SUPPLIED MATERIAL:
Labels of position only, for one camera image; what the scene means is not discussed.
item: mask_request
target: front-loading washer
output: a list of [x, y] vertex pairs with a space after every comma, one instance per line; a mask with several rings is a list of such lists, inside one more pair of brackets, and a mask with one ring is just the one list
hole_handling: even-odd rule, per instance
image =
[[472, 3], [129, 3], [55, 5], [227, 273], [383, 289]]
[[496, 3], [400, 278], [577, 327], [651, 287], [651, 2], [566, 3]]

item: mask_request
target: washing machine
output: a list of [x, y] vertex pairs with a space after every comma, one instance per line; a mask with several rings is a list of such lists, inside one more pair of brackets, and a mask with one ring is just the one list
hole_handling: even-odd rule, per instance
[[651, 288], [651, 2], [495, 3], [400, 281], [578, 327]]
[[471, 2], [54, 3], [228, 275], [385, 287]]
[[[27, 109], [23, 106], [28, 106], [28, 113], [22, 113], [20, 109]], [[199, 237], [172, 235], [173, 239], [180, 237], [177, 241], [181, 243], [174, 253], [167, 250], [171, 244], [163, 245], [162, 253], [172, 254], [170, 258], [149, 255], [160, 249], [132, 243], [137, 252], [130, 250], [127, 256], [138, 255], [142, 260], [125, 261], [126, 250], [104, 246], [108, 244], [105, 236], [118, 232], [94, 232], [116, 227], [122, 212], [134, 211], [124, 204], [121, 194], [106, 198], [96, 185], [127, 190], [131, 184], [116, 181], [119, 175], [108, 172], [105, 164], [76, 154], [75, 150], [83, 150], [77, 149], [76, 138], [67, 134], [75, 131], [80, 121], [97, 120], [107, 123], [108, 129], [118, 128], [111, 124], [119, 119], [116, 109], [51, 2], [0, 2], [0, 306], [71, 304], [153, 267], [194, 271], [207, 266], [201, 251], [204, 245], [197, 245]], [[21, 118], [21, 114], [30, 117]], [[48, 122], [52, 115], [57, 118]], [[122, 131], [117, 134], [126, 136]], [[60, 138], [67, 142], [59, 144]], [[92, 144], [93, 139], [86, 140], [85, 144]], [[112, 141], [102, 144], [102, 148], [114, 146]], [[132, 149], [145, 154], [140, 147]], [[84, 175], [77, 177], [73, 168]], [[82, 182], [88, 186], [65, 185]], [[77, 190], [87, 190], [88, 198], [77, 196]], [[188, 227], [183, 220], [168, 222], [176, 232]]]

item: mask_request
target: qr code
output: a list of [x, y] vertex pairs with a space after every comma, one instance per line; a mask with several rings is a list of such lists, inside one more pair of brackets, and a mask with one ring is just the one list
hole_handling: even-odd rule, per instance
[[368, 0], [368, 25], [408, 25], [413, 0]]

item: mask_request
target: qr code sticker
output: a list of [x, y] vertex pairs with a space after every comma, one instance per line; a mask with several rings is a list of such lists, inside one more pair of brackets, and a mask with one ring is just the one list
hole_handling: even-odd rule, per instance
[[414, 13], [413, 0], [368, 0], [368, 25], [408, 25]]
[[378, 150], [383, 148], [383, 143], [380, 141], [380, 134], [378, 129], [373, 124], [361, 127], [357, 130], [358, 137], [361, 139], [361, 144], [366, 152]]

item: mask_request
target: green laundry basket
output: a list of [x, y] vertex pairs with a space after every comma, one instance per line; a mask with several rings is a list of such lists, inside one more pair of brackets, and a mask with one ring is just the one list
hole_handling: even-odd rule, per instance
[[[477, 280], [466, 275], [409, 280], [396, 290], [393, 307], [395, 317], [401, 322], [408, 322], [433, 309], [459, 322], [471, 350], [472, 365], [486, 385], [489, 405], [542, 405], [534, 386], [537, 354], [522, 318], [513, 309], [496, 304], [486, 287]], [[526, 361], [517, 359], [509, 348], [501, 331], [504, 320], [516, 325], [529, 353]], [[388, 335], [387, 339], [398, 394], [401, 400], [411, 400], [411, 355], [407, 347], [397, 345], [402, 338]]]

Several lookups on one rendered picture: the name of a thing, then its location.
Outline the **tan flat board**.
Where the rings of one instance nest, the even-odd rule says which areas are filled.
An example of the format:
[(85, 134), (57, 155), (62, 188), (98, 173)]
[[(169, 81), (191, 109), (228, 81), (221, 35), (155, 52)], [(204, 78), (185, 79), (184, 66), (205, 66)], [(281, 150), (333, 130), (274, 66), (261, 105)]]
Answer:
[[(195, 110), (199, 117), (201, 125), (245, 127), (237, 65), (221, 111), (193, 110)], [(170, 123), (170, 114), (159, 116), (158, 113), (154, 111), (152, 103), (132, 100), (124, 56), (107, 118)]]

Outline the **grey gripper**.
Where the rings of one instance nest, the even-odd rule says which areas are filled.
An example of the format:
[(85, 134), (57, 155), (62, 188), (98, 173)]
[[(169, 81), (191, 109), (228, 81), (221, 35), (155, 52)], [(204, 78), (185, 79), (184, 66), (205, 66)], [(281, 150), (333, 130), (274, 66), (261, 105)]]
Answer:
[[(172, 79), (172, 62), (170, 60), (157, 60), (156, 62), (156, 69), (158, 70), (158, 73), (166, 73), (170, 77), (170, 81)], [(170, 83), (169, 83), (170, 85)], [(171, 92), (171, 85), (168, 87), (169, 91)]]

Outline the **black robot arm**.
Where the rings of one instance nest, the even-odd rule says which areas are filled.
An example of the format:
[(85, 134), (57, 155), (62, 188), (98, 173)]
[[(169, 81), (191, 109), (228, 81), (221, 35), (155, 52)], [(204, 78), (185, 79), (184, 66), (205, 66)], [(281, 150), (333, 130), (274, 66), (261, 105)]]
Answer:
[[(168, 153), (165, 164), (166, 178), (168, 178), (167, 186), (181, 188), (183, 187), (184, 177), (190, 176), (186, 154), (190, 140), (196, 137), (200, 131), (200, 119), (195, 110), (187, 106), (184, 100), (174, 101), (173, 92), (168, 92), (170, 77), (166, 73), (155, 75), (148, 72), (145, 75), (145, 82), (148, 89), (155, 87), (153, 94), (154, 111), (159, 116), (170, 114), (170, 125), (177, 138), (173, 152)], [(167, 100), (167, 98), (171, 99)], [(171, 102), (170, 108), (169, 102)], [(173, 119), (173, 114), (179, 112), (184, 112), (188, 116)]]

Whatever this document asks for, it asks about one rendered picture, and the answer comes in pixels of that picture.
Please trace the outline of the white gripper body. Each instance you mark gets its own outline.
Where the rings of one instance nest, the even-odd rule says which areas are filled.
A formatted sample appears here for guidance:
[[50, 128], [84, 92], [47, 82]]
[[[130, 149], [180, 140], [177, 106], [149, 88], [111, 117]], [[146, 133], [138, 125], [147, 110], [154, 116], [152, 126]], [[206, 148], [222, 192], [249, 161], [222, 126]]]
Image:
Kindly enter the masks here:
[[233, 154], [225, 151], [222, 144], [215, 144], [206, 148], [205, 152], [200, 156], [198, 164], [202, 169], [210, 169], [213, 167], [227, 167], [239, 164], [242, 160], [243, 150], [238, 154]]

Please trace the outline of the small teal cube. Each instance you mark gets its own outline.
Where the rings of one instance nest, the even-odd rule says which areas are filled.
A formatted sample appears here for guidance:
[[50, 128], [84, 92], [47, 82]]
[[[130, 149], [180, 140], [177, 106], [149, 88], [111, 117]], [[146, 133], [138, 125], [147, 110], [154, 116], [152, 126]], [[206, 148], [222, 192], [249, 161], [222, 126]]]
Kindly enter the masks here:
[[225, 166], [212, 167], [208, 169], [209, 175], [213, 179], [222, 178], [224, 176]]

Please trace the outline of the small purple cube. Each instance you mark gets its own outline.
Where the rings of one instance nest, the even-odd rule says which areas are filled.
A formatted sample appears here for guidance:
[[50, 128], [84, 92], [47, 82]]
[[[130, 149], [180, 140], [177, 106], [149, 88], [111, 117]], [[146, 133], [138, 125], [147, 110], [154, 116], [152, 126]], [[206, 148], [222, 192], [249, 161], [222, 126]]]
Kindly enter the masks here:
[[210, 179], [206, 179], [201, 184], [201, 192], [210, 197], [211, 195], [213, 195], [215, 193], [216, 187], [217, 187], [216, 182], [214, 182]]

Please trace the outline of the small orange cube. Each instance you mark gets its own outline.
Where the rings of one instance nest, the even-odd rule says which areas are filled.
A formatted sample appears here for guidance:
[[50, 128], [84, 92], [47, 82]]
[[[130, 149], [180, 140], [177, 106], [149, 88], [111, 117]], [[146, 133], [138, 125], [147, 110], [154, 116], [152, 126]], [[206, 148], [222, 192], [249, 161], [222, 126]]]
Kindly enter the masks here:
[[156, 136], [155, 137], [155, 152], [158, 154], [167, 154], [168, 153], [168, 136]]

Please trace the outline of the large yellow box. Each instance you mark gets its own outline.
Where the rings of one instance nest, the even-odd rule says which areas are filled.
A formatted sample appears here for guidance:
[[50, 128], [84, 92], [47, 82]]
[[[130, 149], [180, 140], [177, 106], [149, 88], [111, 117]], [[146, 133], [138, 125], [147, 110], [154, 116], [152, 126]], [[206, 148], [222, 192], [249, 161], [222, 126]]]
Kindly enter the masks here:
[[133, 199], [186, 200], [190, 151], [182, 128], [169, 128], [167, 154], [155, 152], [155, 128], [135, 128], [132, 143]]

EXERCISE AIM:
Take the listing above from its first line through the line containing "target: washing machine", and transcribe that stretch exactly, with no other lines.

FINISHED EXERCISE:
Labels of position only, for one camera image; what the scene means is not discussed.
item: mask_request
target: front-loading washer
output: a list of [x, y] vertex pairs with a space after every comma, one instance per line; a mask with several rings is a list of such lists, inside one more pair of brackets, and a mask with one ring is just the one list
hole_handling: even-odd rule, per instance
image =
[[472, 3], [129, 3], [55, 5], [227, 273], [383, 289]]
[[496, 3], [400, 278], [577, 327], [651, 287], [651, 2], [566, 3]]

item: mask_request
target: washing machine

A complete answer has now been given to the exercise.